January 15-21, 2018 – Invictus Gymnastics Level One

General Information:

Session Duration:
Each session, for each level, is 20 minutes in duration if all equipment is at hand and the athlete stays on task.

Mixing Levels:
Each section (part “A”, “B” or “C”) of each session is focused on a particular movement. You may need to read the programming to know which movement that section is focused on. Mixing levels to create a somewhat “personalized” program for each athlete is highly recommended. For example: If section “A” is focused on handstand walks, section “B” is focused on bar muscle-ups, and section “C” if focused on ring dips, an athlete can use section “A” from Level Two, section “B” from Level One, and section “C” from Level Three, all while keeping the day’s session at the standard 20 minutes of gymnastics work.

Options:
When “Options” are listed they are in the order of difficulty from easiest to most difficult. For example:
Option 1 – (Easiest)
Option 2 – (More difficult)
Option 3 – (Most difficult)

Choosing the right level for a particular movement:
Level One is focused on building strength and fundamental movement patterns specific to each movement. This level is focused to help you grow the ability to perform the skill in a safe and comfortable manner. You will occasionally be asked to “test” a skill, though you may experience your first completed movement (such as a Bar Muscle-Up) during your regular training or while playing around at the gym. The Invictus Gymnastics Program is focused on helping give an athlete the tools to do their skills, but it is the athlete’s responsibility to test their skills on their own time.

Level Two is for the athlete who can already perform their movements successfully but lack volume, consistency or technique. Level Two will provide useful strength and technique drills along with information to better your skill knowledge base while making sure you are performing your very best during your WOD or competitions.

Level Three is designed around the advanced competitive athlete, ranging from local competitions to Regional level competitions. The athlete following this level should be able to perform the section’s focal movement in high repetitions and with consistency. Level Three may also add skills into the workout that are not the focal movement to better compliment the athlete’s body, add an appropriate amount of fatigue, and demand an athlete to be able to think clearly while performing complicated movements. Not all of the movements in this level are typical of functional fitness competitions but will better prepare an athlete for the unexpected for competition purposes.

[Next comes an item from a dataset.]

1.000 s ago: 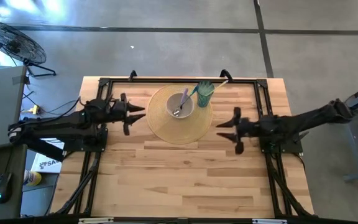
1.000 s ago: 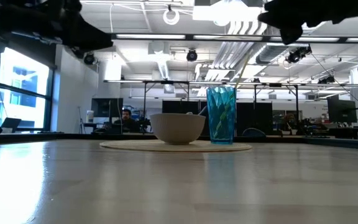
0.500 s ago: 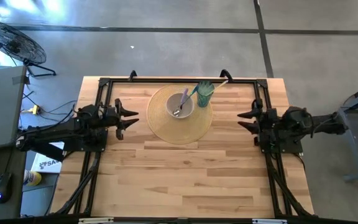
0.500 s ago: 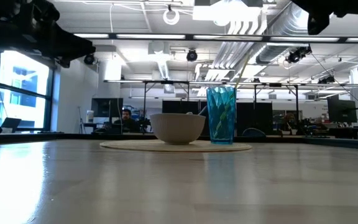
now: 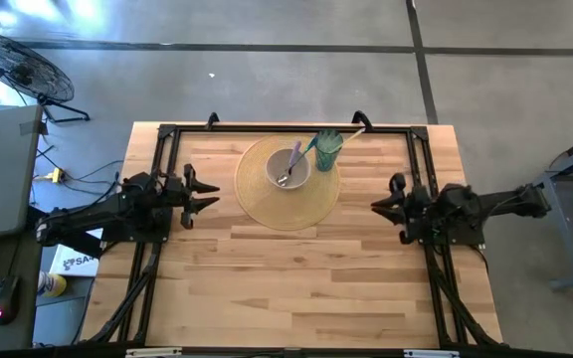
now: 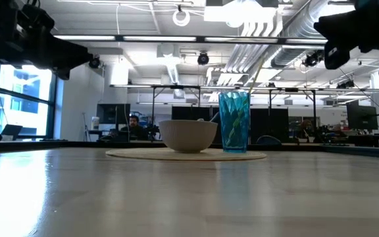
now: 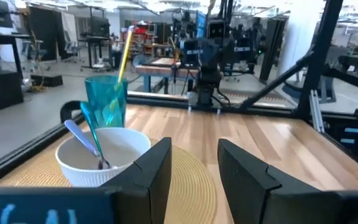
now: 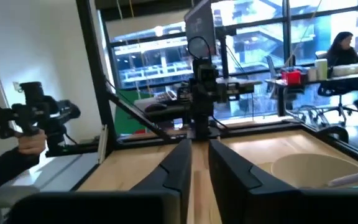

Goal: Pick & Place Utensil
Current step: Return to Home Position

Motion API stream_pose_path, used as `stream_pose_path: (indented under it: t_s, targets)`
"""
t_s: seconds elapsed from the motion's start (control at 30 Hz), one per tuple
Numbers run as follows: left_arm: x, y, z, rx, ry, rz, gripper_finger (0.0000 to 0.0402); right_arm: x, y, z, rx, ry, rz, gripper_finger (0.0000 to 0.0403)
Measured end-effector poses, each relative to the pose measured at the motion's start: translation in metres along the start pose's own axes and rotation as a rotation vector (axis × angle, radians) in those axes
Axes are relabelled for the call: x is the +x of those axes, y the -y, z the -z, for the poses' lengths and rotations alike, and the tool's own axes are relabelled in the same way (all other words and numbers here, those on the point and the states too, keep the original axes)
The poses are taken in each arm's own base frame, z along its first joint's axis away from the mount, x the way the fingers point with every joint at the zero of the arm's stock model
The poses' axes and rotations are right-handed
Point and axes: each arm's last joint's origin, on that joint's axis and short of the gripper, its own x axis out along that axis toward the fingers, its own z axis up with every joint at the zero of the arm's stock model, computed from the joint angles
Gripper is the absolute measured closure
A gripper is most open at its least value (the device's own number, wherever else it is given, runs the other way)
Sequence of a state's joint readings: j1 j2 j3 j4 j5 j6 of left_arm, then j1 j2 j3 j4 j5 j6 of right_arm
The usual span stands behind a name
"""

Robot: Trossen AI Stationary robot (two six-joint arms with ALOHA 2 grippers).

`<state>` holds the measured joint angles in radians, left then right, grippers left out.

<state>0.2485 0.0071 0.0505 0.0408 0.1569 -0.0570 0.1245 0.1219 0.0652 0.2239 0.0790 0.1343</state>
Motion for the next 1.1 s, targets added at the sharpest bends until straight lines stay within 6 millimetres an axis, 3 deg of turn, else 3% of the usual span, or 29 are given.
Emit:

Tempo – What does 30X0 mean?
If you are not familiar with tempo and how to read it in your programming, watch this VIDEO. If you would like more in-depth information regarding tempo and it’s benefits, read this great ARTICLE written by Head Coach and Founder of Invictus, C.J. Martin.

Getting Coach’s Feedback:
Join the Invictus Gymnastics Facebook Group. You can ask questions, post video, make friends from around the world and support other athlete’s efforts with the program. Video submission or questions posted while tagging the coach will result in direct help.

Mobility:
Stretching on a daily basis is a necessity for gains in mobility and injury prevention. Please note that the stretches listed below are to be utilized as often as possible even though they aren’t necessarily a part of your daily programming. Additionally, a low-impact and light warm-up is always recommended before stretching, e.g. Assault Bike, a light jog, Bear Crawls, Wall Ball Shots, etc.

Please take a look at the recommended stretches and try to include them in your daily warm-up if at all possible. The stretches/warm-ups are listed in what we would consider order of importance, yet depending on the skills you are working on for the day and your own personal needs the list may (and should) change.

Banded Scarecrow (Upper Anterior Chain Opener)

Med Ball Thoracic Opener

Rocking Box Bridges (Thoracic Mobility)
OR
*Overhead Barbell Underarm Stretch

+ Wall Bridge

Straddle and Pike Stretch (Adductor and Hamstring Mobility)

Band-Assisted Lat and Hip Flexor Stretch

Wrist Stretches

Twisted Cross

Single Arm Hang from Bar (Lat and Pec Stretch)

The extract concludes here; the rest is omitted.